Strength training and strength types of exercise can benefit older adults in many ways and make a big impact on their overall quality of life. They do so by gently stressing the bones, which eventually leads to increased bone density. This helps reduce the risk of developing osteoporosis and fractures that can occur due to a loss of bone density as we age.

Most importantly, strength training can help older adults reduce the risk of falls. Strength training helps older adults build strong muscles, which in turn improves body mechanics and balance—all important components in reducing the risk of potential falls.


Exercises that promote flexibility can help older adults accomplish activities of daily living and maintain the physical activities they enjoy such as tennis or golf. Lengthening and stretching your muscles prevents injuries that could lead to back issues or balance problems while lowering the risk of future injuries.
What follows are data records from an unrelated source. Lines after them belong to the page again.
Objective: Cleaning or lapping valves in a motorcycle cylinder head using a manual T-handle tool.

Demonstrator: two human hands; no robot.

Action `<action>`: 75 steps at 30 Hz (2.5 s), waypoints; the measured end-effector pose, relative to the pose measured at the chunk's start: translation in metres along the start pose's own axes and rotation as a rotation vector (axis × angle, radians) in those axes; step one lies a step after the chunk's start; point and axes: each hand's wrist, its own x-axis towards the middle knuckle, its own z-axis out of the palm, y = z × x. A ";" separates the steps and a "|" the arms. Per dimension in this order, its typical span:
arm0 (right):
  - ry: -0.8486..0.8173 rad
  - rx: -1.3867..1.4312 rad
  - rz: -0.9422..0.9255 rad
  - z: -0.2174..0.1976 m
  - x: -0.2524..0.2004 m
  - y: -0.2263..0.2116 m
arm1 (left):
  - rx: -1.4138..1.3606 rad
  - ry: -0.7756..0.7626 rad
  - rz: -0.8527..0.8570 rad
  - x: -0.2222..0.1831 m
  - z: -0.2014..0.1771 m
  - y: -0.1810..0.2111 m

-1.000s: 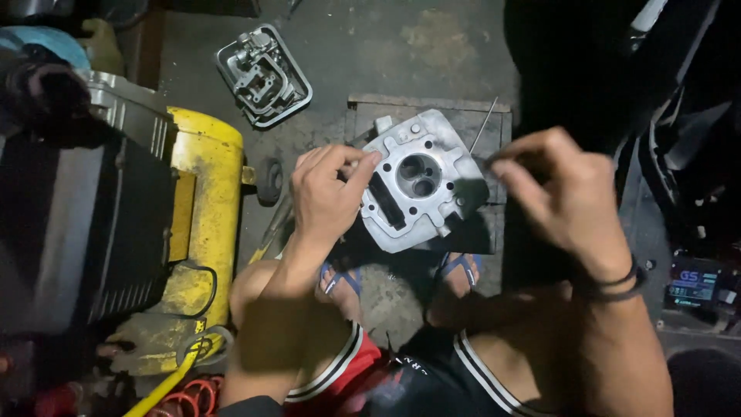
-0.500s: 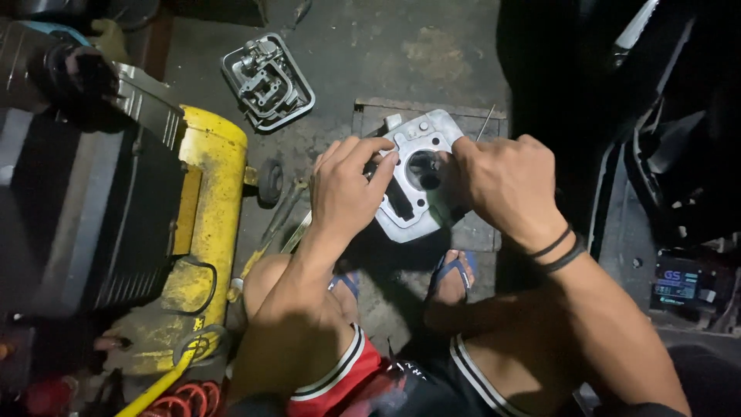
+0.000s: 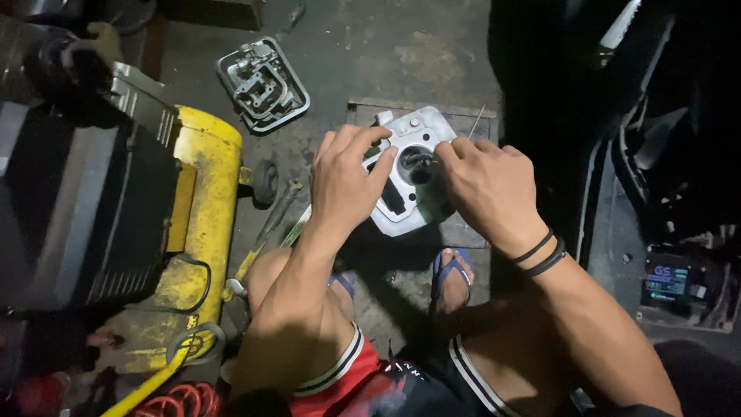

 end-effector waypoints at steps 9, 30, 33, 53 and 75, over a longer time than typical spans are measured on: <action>-0.072 0.103 0.070 0.007 0.009 -0.007 | 0.003 -0.023 -0.005 0.000 0.004 -0.001; -0.178 0.032 0.048 -0.019 0.013 -0.016 | 0.012 -0.186 -0.186 0.005 -0.005 -0.001; -0.111 -0.065 0.027 -0.007 0.011 -0.016 | 0.037 -0.183 -0.184 0.006 -0.003 -0.002; -0.013 -0.154 -0.024 -0.002 0.012 -0.010 | 0.047 -0.165 -0.176 0.003 0.001 -0.007; -0.132 -0.071 0.035 -0.009 0.011 -0.015 | 0.040 -0.196 -0.207 0.005 -0.007 0.002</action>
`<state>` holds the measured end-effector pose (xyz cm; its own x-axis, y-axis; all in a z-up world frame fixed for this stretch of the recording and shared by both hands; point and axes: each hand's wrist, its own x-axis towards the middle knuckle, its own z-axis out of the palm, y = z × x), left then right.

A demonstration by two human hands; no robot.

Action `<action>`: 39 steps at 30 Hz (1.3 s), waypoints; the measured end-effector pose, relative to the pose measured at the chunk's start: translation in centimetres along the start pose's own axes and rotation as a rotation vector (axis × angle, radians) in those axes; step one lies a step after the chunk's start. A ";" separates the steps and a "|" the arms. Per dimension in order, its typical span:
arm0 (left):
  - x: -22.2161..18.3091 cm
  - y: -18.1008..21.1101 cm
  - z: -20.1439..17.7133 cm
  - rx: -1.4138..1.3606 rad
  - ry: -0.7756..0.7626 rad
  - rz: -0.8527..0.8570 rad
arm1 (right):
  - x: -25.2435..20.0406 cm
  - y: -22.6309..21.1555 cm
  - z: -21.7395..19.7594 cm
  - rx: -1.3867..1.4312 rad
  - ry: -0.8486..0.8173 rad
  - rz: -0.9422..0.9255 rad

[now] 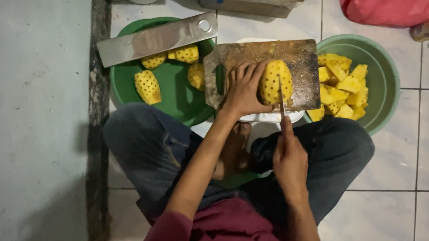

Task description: A person sitting on the floor is peeling and cutting a pineapple into pieces using a knife on a wooden cutting board.

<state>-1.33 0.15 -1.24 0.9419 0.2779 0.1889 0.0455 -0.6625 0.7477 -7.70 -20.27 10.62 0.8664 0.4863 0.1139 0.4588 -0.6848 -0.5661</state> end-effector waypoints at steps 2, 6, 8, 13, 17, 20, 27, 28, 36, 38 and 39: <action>0.1 -0.4 0.3 0.000 0.001 -0.002 | 2.3 -1.5 -0.5 -0.031 -0.016 -0.013; 0.2 -1.2 1.3 0.055 -0.025 -0.005 | 6.4 -0.7 0.0 -0.228 -0.143 0.047; 0.5 -0.3 0.1 0.052 -0.033 -0.010 | 8.2 -0.3 -0.1 -0.301 -0.206 0.049; 0.3 -1.3 1.1 0.047 -0.054 -0.008 | 8.8 -0.4 -0.7 -0.370 -0.375 0.118; 0.3 -1.0 0.8 0.026 -0.025 -0.016 | 5.2 -2.5 -1.9 -0.380 -0.372 0.138; 0.6 -0.9 0.8 0.003 -0.031 -0.023 | 1.8 -1.9 -2.2 -0.334 -0.294 0.135; 0.4 -1.0 0.8 -0.011 -0.048 0.004 | -5.0 0.9 -2.4 -0.231 -0.256 0.140; 0.7 -0.5 0.0 -0.011 -0.051 0.005 | -5.5 0.5 -2.9 -0.230 -0.255 0.143; -0.6 -1.5 -3.0 0.041 -0.011 0.016 | -6.1 -1.1 -6.4 0.072 -0.076 0.158; -0.2 -1.0 -2.3 0.072 -0.030 0.045 | -5.4 -0.7 -6.1 0.089 -0.082 0.188; -0.2 -0.7 -1.9 0.102 -0.051 0.068 | -5.2 -0.6 -6.0 0.105 -0.094 0.219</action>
<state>-2.15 1.87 -0.56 0.9594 0.1959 0.2027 0.0120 -0.7466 0.6652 -11.28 -25.67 15.23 0.9184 0.3841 -0.0944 0.2348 -0.7216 -0.6513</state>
However, it’s important to note that experts recommend stretching in the morning, after exercise and at night. But stretching before physical activity may actually increase your risk of injury.

Getting started with exercise as an older adult

Starting an exercise routine can be difficult but sticking to your physician’s recommendations can have significant impacts on your mobility.

Here are a few tips to help ease into your exercise routine as an older adult:

  • Get medical clearance. Make sure to get your physician’s approval before starting any exercise routine to avoid potential complications or unnecessary injuries.
  • Assess what you can and cannot do. Start slowly and don’t be too hard yourself. Doing too much activity too soon can have negative impacts on your mobility.
  • Have a fitness schedule. What days are you going to work out? What days will be your rest days? What exercises are you going to do? Planning ahead of time makes it easier for you to stick to it.
  • Progress slowly. Gaining muscle and building endurance takes time. Be confident and consistent during the process.
  • Monitor your progress. Tracking your progress can be a great motivator by reminding you how far you’ve come.
  • Reward yourself. Take a bath. Treat yourself to new workout clothes or shoes when you hit your exercise goals.

Regular physical activity and exercise can benefit older adults and help them to live a healthier, more fulfilling life. By taking up an exercise routine, you’re lowering your risk of injury and the likelihood of developing chronic conditions while increasing your ability to maintain your independence.